Memory has significant impact on silicon cost as well as die size, hence from hardware perspective having optimal size is important and from software perspective being able to utilise it to fullest is crucial.

In this post we will discuss some upcoming features and commonly available configuration options (knobs) in ESP-IDF to allow end application to utilise various internal memory regions in most optimal way.

Important Notes
#

  • We will focus on single core mode of ESP32 here, as that is where more number of memory optimisation features are applicable.
  • We will be considering typical IoT use-cases here where gaining memory at the cost of performance is acceptable criteria.
  • We will take typical cloud application as case study which requires TLS connection with mutual authentication support.
  • ESP-IDF feature branch used here can be found at, https://github.com/mahavirj/esp-idf/tree/feature/memory_optimizations

ESP32: Internal Memory Breakup
#

  • As can be seen from above memory layout, there are various memory regions internal to silicon and of different clock speed.
  • For single core use-cases, we get additional 32K of instruction memory, which otherwise would have acted as cache for APP CPU core.
  • Instruction RAM access should always be 32-bit address and size aligned.
  • For end application business logic, it is always desirable to have more DRAM, which is fastest memory without any access restrictions.

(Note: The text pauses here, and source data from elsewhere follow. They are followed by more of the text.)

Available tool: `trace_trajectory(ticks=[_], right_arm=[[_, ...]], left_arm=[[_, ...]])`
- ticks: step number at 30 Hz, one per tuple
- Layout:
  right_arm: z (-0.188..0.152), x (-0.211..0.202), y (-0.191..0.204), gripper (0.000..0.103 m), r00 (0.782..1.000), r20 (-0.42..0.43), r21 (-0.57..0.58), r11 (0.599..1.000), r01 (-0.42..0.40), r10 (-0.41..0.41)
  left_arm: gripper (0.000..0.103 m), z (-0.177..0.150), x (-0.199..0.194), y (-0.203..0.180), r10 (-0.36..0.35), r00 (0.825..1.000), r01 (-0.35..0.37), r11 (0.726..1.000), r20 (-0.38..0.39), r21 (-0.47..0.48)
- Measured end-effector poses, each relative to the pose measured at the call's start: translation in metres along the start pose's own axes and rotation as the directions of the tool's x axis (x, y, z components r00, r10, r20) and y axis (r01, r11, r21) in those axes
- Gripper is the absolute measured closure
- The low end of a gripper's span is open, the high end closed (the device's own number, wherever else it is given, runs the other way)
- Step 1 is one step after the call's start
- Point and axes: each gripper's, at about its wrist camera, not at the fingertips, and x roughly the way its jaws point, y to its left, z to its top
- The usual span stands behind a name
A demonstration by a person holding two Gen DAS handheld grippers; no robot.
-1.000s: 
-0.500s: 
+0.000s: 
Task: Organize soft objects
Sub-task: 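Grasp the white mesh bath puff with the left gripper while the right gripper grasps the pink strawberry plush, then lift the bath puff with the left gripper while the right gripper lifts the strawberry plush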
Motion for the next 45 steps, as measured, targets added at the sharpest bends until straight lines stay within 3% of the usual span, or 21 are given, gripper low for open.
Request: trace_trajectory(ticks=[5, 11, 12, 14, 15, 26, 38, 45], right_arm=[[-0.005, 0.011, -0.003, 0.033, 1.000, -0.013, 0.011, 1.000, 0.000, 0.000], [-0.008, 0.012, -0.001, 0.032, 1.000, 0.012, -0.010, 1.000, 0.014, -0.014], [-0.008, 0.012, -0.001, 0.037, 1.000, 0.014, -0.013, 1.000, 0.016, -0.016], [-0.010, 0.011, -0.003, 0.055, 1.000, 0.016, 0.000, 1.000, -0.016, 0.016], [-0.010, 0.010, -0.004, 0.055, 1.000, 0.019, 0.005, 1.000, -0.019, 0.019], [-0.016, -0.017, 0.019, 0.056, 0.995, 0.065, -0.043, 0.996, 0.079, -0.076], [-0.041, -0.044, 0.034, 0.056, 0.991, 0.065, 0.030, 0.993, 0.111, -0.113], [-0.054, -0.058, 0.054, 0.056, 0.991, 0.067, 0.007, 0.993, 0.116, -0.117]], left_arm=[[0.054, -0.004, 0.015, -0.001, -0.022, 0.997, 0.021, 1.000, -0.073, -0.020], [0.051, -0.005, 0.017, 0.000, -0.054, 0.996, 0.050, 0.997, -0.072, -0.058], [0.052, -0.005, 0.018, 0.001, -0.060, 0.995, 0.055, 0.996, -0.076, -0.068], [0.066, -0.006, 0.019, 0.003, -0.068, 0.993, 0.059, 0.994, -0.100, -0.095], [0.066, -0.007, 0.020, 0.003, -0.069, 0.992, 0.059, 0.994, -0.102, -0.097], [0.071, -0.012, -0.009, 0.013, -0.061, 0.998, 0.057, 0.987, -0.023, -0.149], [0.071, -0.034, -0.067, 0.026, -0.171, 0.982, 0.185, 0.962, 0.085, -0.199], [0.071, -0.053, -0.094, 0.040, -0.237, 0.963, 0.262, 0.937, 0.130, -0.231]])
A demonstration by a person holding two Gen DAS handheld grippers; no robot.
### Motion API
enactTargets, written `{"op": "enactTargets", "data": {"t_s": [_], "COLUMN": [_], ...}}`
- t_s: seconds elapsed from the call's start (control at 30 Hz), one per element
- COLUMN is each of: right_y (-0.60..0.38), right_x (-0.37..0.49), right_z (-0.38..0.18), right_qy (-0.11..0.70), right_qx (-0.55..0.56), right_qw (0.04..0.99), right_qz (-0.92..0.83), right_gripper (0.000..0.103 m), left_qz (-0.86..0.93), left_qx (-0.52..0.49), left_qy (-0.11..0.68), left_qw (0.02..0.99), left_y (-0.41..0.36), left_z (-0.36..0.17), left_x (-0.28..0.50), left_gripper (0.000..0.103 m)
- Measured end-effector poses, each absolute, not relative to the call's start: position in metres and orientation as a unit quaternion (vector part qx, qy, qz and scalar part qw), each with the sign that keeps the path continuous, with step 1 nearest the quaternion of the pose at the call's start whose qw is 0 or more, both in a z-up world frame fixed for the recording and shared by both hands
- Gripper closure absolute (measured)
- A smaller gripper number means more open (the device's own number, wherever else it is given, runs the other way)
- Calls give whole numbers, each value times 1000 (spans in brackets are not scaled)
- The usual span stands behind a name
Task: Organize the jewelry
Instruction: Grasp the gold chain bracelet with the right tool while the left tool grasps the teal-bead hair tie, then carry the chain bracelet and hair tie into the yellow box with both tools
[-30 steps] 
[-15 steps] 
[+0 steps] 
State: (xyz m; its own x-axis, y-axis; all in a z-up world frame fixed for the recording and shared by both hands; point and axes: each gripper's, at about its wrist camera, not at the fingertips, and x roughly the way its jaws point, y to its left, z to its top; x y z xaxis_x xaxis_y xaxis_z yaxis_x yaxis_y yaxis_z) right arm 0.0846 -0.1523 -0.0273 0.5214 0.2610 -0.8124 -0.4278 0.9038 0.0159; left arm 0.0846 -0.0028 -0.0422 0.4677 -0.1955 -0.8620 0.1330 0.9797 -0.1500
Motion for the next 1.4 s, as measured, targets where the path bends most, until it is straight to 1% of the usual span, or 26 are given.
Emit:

Case Study — AWS IoT Sample Application
#

  • We will be taking subscribe_publish example from ESP-AWS-IoT here as case study to analyse memory utilisation.
  • ESP-IDF provides an API to get minimum free heap or dynamic memory available in system using heap_caps_get_minimum_free_size(). Our aim would be to maximise this number (for relative analysis) and thus increase the amount of memory available for end application specific business logic (DRAM region to be specific).

Default Memory Utilisation
#

We will be using following patch on top of subscribe_publish example to log dynamic memory statistics.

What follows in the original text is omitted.